Герасим пришел с работы поздно, не стал будить Антони и тоже, не зажигая свет, улегся на своём топчане.
Рано утром, едва проснувшись, Антони приняло я собирать свои жалкие пожитки в мешок.
– Ты куда это спозаранок? – спросил Герасим, протирая глаза.
– В Георгиевск, – буркнул Антони.
– В Георгиевск, на зиму глядя? – удивленно воскликнул Герасим.
– Какая разница, где умирать с голоду, – махнув рукой, произнёс с грустью Антони.
– Разница между Нальчиком и Георгиевском большая. Люди из станиц Ставрополья, городов и сел Центральной России бегут сюда, спасаясь от голодной смерти, здесь они за хорошие вещи могут выменять хоть какие-то мерки кукурузы, а там что? – рассуждал Герасим.

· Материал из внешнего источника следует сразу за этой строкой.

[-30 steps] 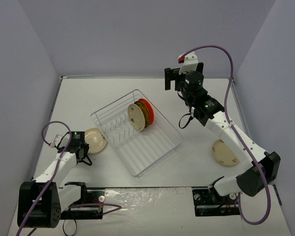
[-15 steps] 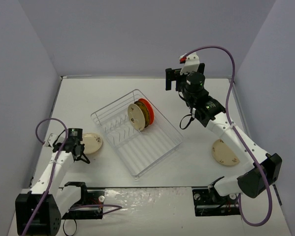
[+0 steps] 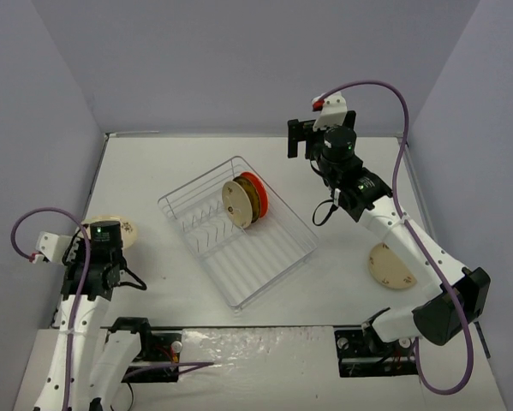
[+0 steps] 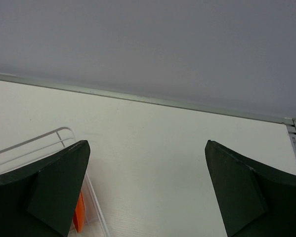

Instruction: Load the plates into the dish rack

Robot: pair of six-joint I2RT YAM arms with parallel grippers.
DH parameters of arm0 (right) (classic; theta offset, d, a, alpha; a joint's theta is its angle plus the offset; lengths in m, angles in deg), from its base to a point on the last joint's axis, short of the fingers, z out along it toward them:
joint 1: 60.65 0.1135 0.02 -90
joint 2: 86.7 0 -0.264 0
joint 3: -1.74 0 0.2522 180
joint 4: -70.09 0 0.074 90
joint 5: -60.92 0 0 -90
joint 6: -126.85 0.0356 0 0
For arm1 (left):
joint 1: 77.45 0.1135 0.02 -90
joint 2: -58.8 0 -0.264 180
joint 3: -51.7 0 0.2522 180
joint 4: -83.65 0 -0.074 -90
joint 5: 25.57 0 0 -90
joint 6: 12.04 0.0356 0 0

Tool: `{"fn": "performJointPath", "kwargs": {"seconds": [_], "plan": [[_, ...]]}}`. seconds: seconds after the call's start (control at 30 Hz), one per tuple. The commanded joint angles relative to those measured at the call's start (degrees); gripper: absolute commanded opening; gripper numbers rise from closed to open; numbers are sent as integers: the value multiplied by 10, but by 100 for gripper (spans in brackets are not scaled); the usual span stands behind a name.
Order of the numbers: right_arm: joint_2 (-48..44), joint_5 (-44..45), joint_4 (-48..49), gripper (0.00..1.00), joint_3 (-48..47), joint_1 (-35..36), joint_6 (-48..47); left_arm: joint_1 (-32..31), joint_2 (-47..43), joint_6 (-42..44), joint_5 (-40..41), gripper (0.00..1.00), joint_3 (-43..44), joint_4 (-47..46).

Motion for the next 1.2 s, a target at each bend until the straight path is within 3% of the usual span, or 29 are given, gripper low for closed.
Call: {"fn": "performJointPath", "kwargs": {"seconds": [0.0, 0.1, 0.13, 0.23, 0.27, 0.4, 0.57, 0.67, 0.73, 0.83, 0.93, 0.97, 1.03, 1.07, 1.17], "plan": [[-18, 1, 50, 100, -5, -4, 0, 1, 1, 120, 40, 0, 71, -147], [-18, 2, 51, 100, -4, -4, -3, 0, 10, 315, -90, 0, 52, -343], [-18, 1, 52, 100, -3, -5, -4, 0, 24, 340, -122, 0, 47, -437], [-19, 0, 51, 100, -4, -8, -9, -1, 74, 472, -286, 0, 92, -553], [-19, -1, 51, 100, -4, -9, -12, -2, 104, 524, -353, 0, 130, -565], [-22, -7, 52, 100, -3, -18, -21, -32, 194, 662, -475, 0, 228, -570], [-23, 8, 36, 100, -10, -27, -24, -92, 226, 938, -678, 0, 231, -632], [-25, 13, 32, 99, -16, -29, -23, -102, 265, 1066, -829, 0, 291, -527], [-29, 18, 24, 99, -19, -30, -16, -103, 292, 1117, -875, 0, 328, -449], [-34, 16, 16, 99, -24, -31, -15, -103, 345, 1261, -986, 0, 412, -335], [-39, 19, 8, 99, -33, -31, -12, -106, 397, 1454, -1048, 0, 484, -107], [-40, 19, 7, 99, -34, -31, -11, -106, 398, 1516, -1052, 0, 501, -52], [-41, 14, 4, 99, -37, -31, -8, -111, 433, 1745, -1035, 0, 537, 90], [-41, 12, 3, 99, -38, -31, -7, -115, 448, 1810, -1019, 0, 550, 154], [-36, 12, 2, 98, -42, -31, 2, -129, 472, 1890, -991, 0, 559, 211]]}}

– Ничего, и там люди. В Георгиевске дядя у нас жил, Тенгиз. Может, по-прежнему кулинарит в дорожном ресторане. Поеду к нему, авось и для меня найдётся какая-нибудь работёнка.

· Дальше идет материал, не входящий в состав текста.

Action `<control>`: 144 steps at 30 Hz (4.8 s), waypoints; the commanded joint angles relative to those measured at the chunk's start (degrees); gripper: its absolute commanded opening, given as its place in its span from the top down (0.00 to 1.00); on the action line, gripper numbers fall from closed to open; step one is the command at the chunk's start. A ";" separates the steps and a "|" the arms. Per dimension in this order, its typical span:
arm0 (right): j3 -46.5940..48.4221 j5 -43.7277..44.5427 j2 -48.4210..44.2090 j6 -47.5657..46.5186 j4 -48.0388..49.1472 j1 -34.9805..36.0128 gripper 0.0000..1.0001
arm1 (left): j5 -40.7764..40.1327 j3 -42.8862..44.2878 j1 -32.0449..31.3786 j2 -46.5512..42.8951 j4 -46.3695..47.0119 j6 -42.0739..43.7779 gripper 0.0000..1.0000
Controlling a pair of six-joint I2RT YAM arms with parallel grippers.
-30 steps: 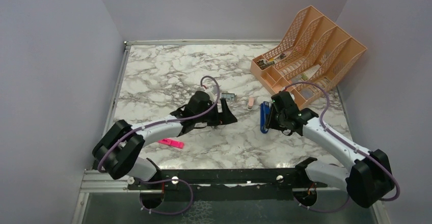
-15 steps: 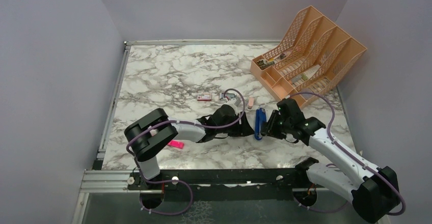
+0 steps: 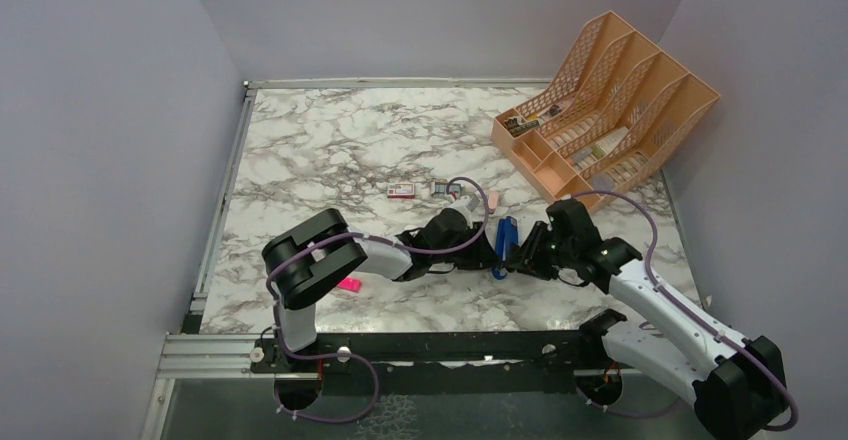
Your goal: Load the staples into the stapler
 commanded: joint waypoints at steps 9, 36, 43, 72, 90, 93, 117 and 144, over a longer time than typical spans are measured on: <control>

– Как знаешь, дело твоё, – рассердился Герасим, поднимаясь с топчана.
Не хотелось Герасиму оставаться одному. Как ни говори, а с Антони легче.
В предгорьях продолжал лютовать февраль. Израненные недавней войной предгорья России покоились теперь под снегами, словно под белыми повязками.

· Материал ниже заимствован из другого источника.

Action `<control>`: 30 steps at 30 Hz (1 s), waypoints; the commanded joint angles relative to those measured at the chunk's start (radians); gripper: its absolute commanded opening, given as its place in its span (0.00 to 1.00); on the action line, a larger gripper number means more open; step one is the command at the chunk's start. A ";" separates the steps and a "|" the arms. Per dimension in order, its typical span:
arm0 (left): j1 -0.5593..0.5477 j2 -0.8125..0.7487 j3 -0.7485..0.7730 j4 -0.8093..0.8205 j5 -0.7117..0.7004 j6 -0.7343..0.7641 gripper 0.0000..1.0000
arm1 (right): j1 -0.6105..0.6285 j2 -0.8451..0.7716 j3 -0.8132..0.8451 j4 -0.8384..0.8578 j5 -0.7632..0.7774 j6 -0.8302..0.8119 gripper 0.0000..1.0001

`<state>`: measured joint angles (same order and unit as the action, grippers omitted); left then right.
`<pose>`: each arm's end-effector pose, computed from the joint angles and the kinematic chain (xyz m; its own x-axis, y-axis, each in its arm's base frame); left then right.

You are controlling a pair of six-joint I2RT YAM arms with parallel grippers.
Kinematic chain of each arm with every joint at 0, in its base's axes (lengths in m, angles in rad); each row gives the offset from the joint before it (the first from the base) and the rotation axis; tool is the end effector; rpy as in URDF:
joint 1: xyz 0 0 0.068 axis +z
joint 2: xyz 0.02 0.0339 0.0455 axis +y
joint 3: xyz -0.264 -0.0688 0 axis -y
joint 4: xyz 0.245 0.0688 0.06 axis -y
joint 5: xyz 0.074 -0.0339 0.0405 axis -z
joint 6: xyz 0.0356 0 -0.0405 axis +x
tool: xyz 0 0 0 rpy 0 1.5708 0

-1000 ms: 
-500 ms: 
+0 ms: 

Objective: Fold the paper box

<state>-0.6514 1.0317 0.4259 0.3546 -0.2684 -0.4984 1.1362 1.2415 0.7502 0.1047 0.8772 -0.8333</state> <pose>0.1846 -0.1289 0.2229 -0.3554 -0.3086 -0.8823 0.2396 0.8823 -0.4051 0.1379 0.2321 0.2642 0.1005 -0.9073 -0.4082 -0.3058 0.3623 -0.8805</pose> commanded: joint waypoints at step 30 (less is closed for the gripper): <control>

Следы разрушений и пожарищ тоже были заметены лёгкой метелицей.
Весь мир, закутанный в белое, казался чистым и безмятежным, как сон младенца.
И только на вокзалах да в поездах бурлил по-прежнему мутный людской водоворот, так хорошо знакомый Антони.
Его не удивляли стайки чумазых оборванцев-беспризорников, вылезавших из-под колёс поездов и шнырявших по вокзалу. Он спокойно глядел на толпы пассажиров, особенно мужиков-мешочников, которые теснились у вагонов каждого состава, следовавшего в ту или другую сторону. Людей в военной форме стало немного. Изредка они встречались и во френчах, и в шинелях, и в куртках кожаных, только веяло от них теперь гражданским духом.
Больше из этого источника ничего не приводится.